When Dad Lewis is diagnosed with terminal cancer, he and his wife must work together, along with their daughter, to make his final days as comfortable as possible, despite the bitter absence of their estranged son. Next door, a young girl moves in with her grandmother and contends with the memories that Dad's condition stirs up of her own mother's death. A newly arrived preacher attempts to mend his strained relationships with his wife and son, and soon faces the disdain of his congregation when he offers more than they are used to getting on Sunday mornings.

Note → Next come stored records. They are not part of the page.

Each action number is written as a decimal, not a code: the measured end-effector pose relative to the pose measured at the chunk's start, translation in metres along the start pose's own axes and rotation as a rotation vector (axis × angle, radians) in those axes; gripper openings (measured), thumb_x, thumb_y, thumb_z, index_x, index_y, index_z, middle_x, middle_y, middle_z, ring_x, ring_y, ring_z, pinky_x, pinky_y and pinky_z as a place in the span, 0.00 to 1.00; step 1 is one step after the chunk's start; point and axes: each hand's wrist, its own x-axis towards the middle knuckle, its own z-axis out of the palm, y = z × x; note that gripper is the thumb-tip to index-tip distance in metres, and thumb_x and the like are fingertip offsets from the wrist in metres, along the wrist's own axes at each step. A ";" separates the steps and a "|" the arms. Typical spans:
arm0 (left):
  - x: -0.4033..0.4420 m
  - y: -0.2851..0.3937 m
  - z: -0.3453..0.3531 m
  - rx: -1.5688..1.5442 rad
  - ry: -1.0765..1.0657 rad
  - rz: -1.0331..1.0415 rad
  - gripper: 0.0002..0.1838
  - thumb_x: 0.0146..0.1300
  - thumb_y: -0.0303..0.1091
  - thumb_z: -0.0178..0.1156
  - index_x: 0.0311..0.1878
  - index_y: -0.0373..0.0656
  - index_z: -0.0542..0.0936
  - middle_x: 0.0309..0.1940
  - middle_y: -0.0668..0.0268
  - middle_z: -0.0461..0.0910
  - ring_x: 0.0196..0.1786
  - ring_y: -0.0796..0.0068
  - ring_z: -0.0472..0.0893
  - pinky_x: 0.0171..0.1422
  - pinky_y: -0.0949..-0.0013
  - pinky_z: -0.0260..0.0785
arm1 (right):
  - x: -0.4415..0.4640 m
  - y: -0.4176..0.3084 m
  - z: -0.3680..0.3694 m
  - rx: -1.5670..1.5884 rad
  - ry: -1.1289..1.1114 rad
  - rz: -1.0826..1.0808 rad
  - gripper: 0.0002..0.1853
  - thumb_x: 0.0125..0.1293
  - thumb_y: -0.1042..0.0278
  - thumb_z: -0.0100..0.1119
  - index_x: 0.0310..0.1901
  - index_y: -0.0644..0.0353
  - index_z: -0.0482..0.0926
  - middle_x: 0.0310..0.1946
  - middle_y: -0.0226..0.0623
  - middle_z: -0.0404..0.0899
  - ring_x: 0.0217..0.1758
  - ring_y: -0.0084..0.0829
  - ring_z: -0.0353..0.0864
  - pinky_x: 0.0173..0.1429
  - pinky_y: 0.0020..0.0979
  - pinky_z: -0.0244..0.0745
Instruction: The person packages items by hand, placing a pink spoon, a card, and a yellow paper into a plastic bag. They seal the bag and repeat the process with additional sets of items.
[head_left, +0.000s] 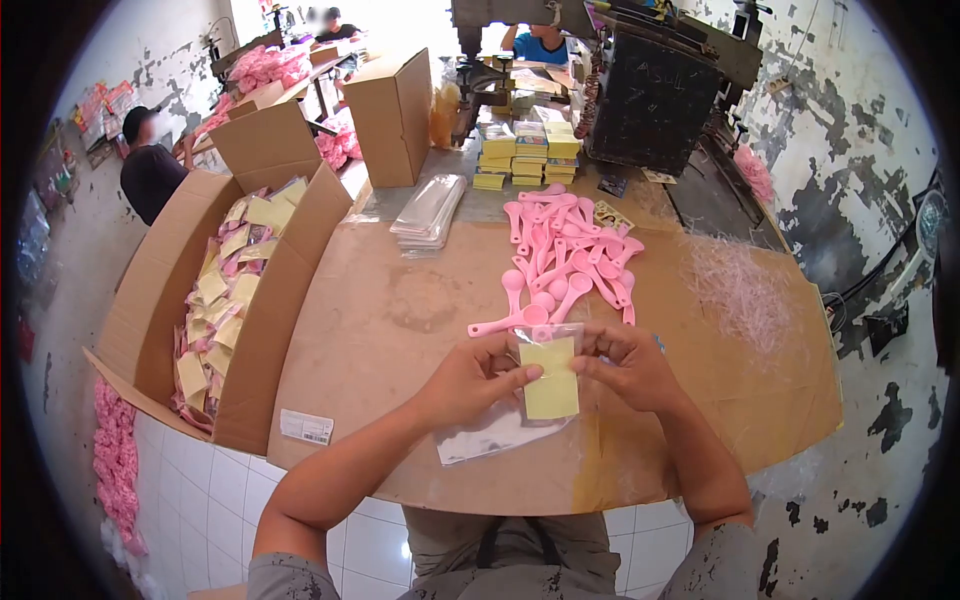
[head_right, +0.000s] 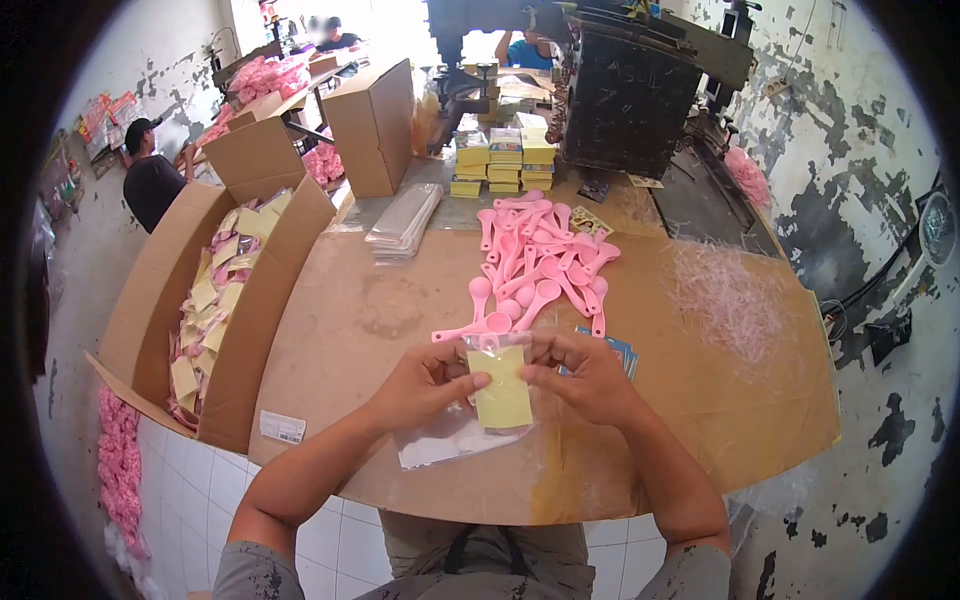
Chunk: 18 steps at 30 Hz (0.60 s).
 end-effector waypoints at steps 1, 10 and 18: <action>-0.003 0.009 -0.003 0.039 0.108 0.031 0.16 0.75 0.26 0.62 0.62 0.35 0.77 0.53 0.62 0.83 0.49 0.75 0.86 0.48 0.70 0.83 | -0.001 -0.002 -0.002 -0.021 0.046 -0.021 0.16 0.74 0.72 0.65 0.61 0.63 0.81 0.44 0.28 0.84 0.47 0.19 0.81 0.52 0.26 0.76; 0.004 0.050 -0.049 -0.332 0.807 0.749 0.28 0.83 0.50 0.40 0.72 0.37 0.69 0.63 0.62 0.79 0.63 0.66 0.80 0.66 0.61 0.74 | -0.020 -0.019 -0.078 -0.859 0.175 -0.008 0.18 0.69 0.64 0.69 0.57 0.62 0.85 0.44 0.39 0.84 0.48 0.34 0.84 0.55 0.34 0.77; -0.002 -0.002 0.000 1.067 0.095 0.331 0.18 0.58 0.40 0.76 0.46 0.42 0.83 0.44 0.62 0.80 0.45 0.62 0.82 0.51 0.61 0.75 | -0.027 0.008 -0.086 -0.781 0.183 0.076 0.16 0.60 0.71 0.75 0.50 0.62 0.87 0.37 0.39 0.81 0.44 0.36 0.82 0.51 0.35 0.76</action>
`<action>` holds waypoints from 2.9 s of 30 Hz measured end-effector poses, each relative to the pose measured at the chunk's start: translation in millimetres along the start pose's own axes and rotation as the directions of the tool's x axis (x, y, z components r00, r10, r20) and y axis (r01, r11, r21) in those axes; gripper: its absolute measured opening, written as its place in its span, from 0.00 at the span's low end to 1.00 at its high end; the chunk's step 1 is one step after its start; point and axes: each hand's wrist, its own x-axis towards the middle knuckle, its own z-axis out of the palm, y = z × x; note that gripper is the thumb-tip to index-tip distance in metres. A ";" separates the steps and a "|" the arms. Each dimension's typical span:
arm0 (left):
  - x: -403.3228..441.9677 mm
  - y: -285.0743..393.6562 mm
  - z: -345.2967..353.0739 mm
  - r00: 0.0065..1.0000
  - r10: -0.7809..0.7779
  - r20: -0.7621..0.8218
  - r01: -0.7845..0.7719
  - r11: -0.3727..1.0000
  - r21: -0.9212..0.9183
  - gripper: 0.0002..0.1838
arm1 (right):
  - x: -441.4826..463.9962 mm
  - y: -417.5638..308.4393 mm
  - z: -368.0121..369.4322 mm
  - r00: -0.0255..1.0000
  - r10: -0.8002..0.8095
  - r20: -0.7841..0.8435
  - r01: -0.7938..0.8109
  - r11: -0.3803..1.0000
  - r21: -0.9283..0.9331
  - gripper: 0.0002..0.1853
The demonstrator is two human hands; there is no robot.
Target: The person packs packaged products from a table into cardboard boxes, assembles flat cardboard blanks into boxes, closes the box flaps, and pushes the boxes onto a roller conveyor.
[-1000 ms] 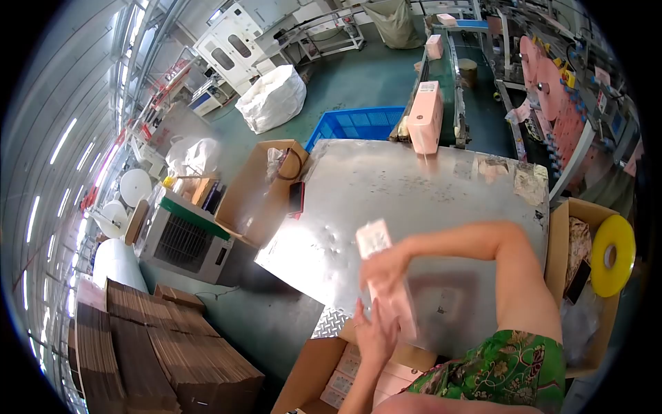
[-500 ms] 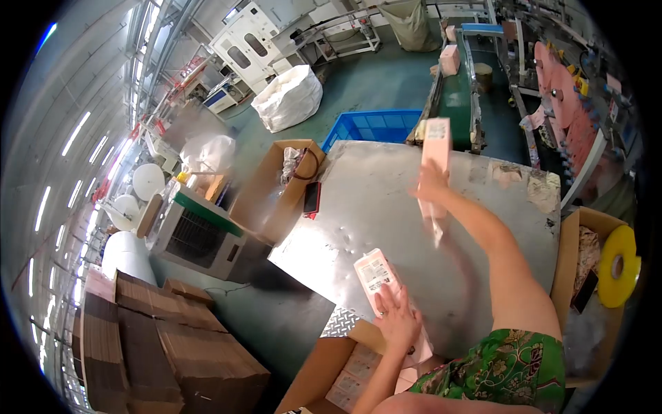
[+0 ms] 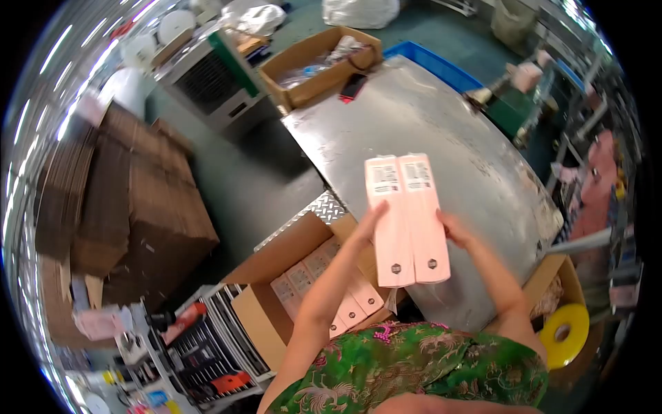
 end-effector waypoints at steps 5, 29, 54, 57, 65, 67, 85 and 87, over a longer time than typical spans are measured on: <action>-29.4 -31.2 -2.5 0.946 0.319 -0.067 -0.324 0.940 -0.110 0.40 | -8.0 -0.7 66.7 0.926 -0.376 -0.042 0.378 0.925 0.037 0.33; -337.7 -141.3 -170.3 0.518 0.403 -0.755 -0.416 0.889 0.190 0.40 | -24.1 134.0 372.2 0.839 0.148 0.524 -0.190 0.981 0.028 0.31; -300.8 -164.1 -162.6 0.529 0.662 -0.531 0.548 0.211 0.809 0.51 | -3.4 -20.8 91.2 0.597 -0.729 0.335 0.492 0.003 -0.871 0.29; -282.5 -183.8 -145.1 0.647 0.666 -0.373 0.536 -0.049 0.843 0.47 | 46.7 -74.6 3.5 0.467 -0.846 0.258 0.127 -0.224 -0.966 0.32; -260.2 -188.1 -110.5 0.719 0.540 -0.438 0.584 -0.128 0.801 0.38 | 145.0 -170.0 -128.9 0.539 -0.842 0.038 -0.059 -0.082 -0.995 0.19; -266.6 -195.4 -111.3 0.705 0.535 -0.466 0.600 -0.100 0.793 0.38 | 168.3 -177.9 -154.3 0.518 -0.805 0.291 -0.042 -0.363 -0.931 0.13; -48.8 -8.4 84.5 0.692 0.657 0.300 -0.266 -0.155 0.952 0.41 | -36.1 -133.5 31.3 0.556 -0.419 0.718 0.784 -0.022 -0.620 0.32; -46.9 -5.8 114.5 0.785 0.529 0.322 -0.211 -0.260 0.942 0.41 | -12.1 -131.2 -4.5 0.515 -0.657 0.550 0.725 -0.008 -0.689 0.29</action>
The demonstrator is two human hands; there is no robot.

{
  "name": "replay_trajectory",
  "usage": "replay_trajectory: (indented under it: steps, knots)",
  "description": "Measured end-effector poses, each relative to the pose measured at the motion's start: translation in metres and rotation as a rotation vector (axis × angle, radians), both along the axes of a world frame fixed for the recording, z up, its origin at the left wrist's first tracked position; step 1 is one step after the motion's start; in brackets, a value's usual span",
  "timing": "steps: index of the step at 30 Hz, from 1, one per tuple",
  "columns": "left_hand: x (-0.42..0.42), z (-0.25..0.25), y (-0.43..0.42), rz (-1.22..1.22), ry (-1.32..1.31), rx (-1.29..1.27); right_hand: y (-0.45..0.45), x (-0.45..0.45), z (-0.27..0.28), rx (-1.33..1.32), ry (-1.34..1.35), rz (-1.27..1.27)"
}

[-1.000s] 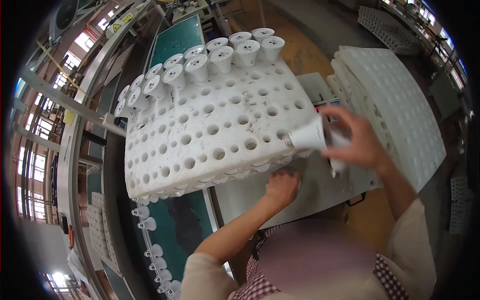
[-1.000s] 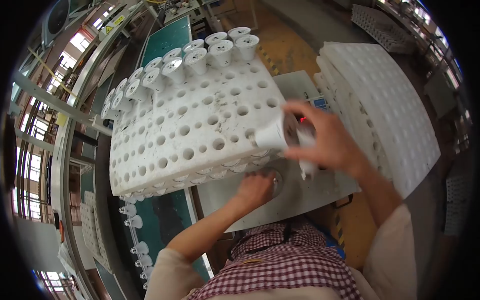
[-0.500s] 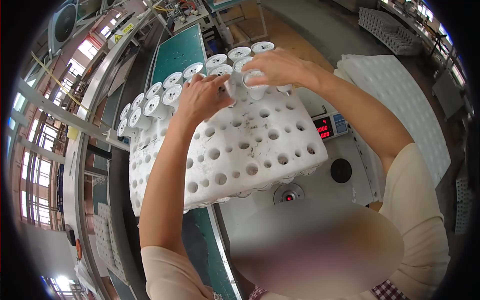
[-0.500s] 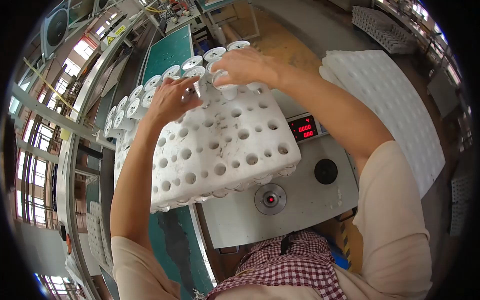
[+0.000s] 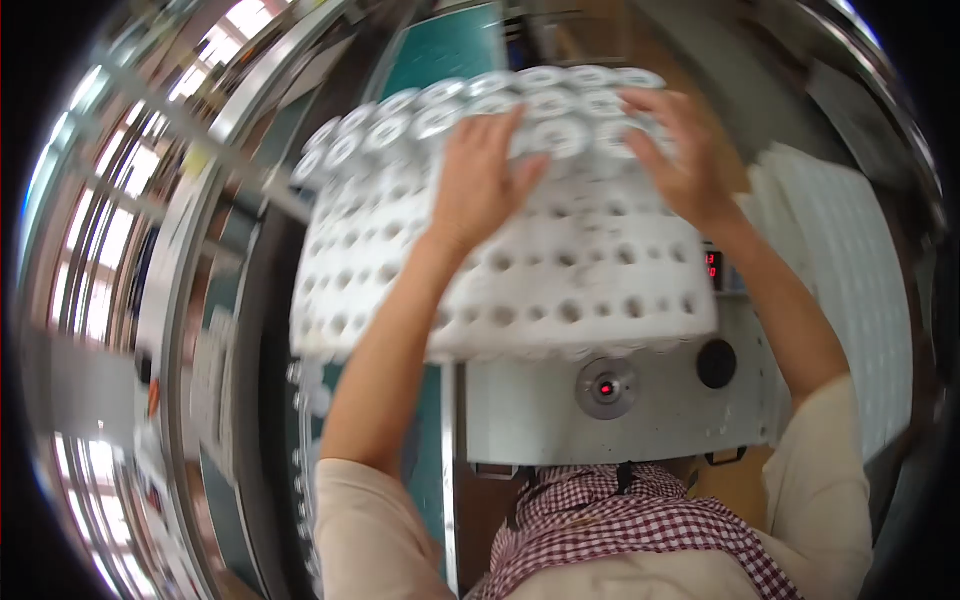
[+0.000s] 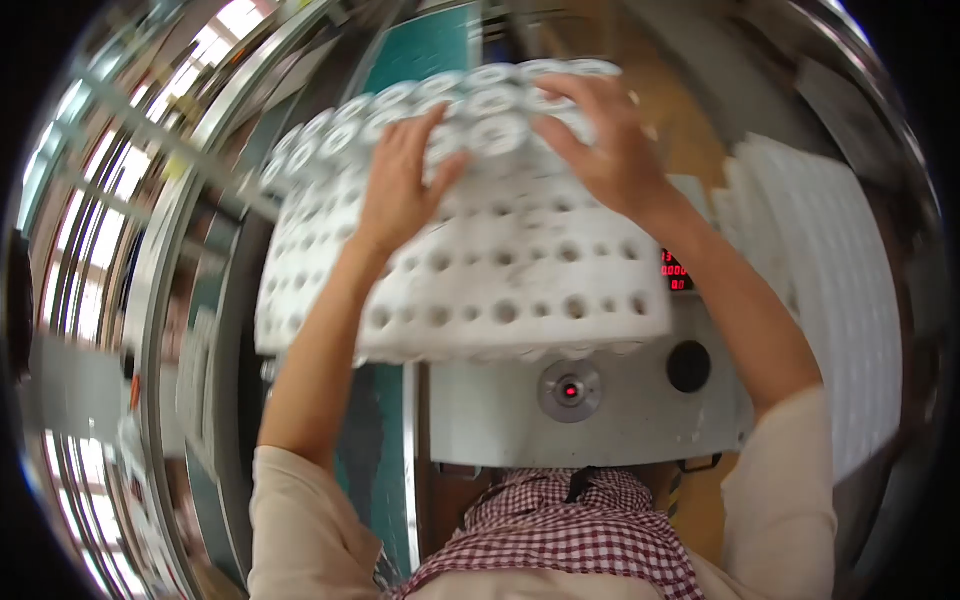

And throughout, an elderly widow and her middle-aged daughter do all they can to ease the pain of their friends and neighbors. Here Haruf gives us his most indelible portrait yet of this small town, one that highlights the compassion, the suffering, and, above all, the humanity of its inhabitants.
About the Author
Kent Haruf’s honors include a Whiting Foundation Writers’ Award, the Mountains & Plains Booksellers Award, the Wallace Stegner Award, and a special citation from the PEN/Hemingway Foundation; he has also been a finalist for the National Book Award, the Los Angeles Times Book Prize, and the New Yorker Book Award. He lives with his wife, Cathy, in their native Colorado.